■ **Task statement**: The answer must be every line of the records below that contains the word "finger", copied out.

====== Source data

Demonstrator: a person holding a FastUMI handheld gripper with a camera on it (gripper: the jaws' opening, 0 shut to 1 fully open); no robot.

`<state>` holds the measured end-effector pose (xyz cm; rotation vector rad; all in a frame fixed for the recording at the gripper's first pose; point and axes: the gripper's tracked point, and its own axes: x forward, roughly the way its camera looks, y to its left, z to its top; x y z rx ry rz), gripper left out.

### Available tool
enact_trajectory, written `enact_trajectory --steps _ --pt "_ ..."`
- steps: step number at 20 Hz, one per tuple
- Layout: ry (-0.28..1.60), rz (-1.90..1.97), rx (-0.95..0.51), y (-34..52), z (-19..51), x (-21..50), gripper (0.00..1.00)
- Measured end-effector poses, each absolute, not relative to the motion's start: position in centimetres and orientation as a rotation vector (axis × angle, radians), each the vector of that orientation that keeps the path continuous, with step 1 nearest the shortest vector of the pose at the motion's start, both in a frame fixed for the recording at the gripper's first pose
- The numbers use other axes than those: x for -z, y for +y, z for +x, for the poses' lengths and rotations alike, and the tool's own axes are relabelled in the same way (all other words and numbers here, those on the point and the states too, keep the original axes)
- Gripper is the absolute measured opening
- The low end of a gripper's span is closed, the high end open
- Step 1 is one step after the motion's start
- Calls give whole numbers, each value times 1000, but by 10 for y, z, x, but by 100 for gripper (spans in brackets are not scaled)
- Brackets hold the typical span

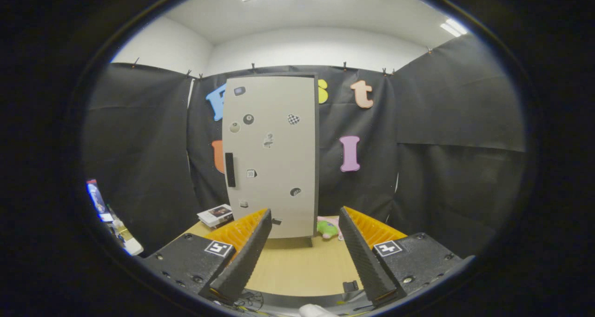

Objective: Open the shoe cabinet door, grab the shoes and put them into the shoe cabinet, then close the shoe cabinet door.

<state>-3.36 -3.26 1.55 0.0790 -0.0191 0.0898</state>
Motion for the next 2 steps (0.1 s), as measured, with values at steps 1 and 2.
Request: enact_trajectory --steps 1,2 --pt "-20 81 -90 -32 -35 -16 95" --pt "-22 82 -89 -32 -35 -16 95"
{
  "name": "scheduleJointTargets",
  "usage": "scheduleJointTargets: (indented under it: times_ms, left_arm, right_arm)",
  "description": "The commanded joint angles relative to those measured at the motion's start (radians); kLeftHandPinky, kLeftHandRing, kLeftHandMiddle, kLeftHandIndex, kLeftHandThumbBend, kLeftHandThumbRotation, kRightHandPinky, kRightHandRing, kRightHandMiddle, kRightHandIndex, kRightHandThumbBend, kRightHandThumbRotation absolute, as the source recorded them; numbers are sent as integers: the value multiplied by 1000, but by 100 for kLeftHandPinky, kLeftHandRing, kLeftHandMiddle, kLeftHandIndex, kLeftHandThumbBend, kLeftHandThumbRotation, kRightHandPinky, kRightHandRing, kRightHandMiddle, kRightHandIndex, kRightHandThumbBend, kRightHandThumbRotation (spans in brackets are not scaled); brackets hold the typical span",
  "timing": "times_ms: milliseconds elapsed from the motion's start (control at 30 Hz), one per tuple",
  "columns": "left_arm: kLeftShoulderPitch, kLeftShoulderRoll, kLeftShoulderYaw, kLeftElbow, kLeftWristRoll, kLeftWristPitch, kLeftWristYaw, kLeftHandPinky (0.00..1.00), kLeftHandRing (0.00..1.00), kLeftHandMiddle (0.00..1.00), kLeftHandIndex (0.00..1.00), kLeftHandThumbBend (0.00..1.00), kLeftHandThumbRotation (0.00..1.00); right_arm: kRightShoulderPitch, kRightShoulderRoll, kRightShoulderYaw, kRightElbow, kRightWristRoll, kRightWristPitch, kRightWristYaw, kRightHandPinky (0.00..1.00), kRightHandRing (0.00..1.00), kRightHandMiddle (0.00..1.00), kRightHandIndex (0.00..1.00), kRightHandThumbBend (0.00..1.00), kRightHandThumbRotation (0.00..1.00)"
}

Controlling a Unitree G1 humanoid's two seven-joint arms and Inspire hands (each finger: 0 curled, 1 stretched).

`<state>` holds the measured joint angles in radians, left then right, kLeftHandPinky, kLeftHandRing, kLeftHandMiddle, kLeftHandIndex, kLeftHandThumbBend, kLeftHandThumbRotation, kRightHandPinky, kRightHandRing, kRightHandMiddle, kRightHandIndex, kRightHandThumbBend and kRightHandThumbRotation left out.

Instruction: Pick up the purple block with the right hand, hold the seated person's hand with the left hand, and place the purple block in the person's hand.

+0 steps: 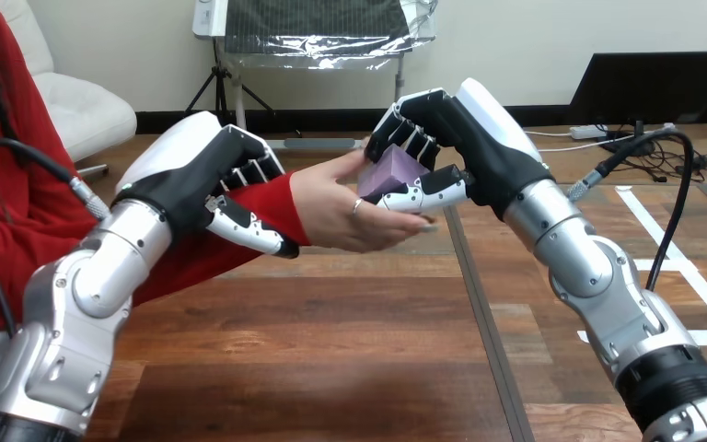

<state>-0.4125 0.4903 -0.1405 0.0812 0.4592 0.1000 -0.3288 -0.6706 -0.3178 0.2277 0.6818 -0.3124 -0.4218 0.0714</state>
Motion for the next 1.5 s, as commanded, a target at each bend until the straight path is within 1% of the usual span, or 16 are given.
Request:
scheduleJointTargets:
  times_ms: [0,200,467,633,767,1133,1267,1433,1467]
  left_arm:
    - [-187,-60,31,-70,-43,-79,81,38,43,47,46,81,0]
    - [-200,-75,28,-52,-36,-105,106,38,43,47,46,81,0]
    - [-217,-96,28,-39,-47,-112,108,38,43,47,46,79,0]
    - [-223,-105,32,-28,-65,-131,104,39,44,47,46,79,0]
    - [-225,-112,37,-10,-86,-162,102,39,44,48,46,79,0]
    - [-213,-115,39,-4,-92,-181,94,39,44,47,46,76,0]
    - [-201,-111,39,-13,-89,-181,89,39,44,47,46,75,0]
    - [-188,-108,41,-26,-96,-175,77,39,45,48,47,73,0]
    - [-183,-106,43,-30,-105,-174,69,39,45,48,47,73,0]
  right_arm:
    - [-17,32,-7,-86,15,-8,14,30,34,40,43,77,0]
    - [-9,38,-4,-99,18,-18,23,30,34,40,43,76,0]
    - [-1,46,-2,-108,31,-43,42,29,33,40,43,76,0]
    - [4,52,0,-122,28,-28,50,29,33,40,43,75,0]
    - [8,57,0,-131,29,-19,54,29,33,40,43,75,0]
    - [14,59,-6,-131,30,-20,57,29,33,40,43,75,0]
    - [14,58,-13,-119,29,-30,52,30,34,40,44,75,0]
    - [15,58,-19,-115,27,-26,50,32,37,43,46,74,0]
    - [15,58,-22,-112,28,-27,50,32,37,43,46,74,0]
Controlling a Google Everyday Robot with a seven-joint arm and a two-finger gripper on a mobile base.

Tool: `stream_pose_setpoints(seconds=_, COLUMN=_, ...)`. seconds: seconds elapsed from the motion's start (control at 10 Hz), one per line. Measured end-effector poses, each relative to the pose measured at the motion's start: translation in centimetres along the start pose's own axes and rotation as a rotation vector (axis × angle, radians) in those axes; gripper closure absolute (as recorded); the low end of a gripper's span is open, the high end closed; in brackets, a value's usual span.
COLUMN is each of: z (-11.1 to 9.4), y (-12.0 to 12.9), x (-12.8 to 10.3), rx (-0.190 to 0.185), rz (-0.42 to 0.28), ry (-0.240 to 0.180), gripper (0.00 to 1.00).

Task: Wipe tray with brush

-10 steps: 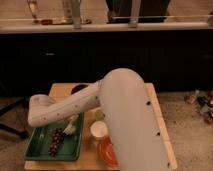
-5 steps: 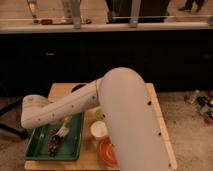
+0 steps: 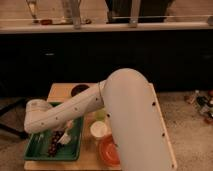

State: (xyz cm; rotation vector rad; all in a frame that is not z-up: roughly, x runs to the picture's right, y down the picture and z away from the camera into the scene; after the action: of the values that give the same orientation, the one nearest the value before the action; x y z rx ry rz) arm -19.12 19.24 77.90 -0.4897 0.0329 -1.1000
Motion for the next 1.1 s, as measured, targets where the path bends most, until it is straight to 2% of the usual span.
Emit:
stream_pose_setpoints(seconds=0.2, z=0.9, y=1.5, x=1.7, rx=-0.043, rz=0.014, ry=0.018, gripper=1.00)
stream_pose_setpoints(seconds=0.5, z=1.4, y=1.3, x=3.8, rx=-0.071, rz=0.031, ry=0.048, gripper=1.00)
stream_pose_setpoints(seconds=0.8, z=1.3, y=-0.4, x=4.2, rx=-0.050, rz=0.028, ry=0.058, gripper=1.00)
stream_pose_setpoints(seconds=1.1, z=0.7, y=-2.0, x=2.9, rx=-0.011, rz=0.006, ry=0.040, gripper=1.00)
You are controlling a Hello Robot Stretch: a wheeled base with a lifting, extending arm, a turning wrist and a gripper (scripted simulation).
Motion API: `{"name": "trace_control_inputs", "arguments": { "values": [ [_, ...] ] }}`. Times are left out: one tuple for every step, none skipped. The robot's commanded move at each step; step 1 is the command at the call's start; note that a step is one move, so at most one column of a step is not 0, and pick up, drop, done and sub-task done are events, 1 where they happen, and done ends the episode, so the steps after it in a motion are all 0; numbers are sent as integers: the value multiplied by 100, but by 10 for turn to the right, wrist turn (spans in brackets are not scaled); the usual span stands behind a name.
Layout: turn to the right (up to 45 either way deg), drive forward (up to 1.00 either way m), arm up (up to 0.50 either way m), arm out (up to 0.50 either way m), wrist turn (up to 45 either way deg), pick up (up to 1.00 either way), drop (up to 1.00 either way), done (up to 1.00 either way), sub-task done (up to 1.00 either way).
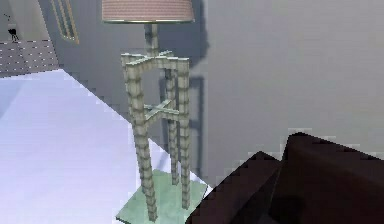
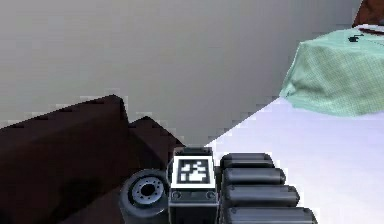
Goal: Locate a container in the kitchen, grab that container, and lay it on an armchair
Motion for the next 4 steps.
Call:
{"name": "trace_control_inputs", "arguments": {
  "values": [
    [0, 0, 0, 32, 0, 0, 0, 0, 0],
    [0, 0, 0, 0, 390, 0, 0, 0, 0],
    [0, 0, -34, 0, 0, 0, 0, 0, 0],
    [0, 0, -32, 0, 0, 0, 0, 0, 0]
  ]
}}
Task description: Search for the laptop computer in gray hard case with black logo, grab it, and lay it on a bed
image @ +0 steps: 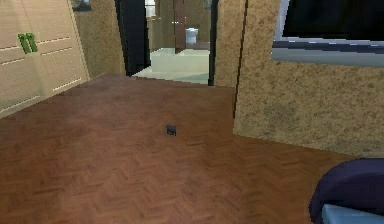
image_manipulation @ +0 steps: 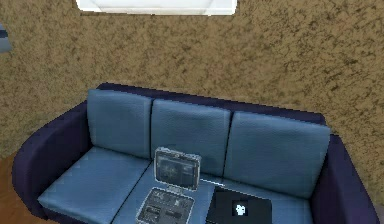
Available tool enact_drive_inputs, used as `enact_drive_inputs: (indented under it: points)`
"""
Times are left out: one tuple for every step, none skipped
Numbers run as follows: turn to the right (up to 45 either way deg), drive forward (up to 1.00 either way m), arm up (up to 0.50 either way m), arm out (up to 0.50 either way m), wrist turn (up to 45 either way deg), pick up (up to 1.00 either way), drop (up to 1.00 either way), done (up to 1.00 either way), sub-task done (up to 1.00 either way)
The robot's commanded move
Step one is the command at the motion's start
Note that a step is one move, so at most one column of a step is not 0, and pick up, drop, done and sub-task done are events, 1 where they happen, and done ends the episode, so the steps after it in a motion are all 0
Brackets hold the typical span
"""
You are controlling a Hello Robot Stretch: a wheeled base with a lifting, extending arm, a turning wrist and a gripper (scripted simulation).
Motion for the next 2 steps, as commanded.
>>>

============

■ **Answer to the exercise**:
Controlling a Unitree G1 humanoid's two seven-joint arms and Inspire hands (each finger: 0 curled, 1 stretched).
Controlling a Google Everyday Robot with a seven-joint arm and a two-finger gripper on a mobile base.

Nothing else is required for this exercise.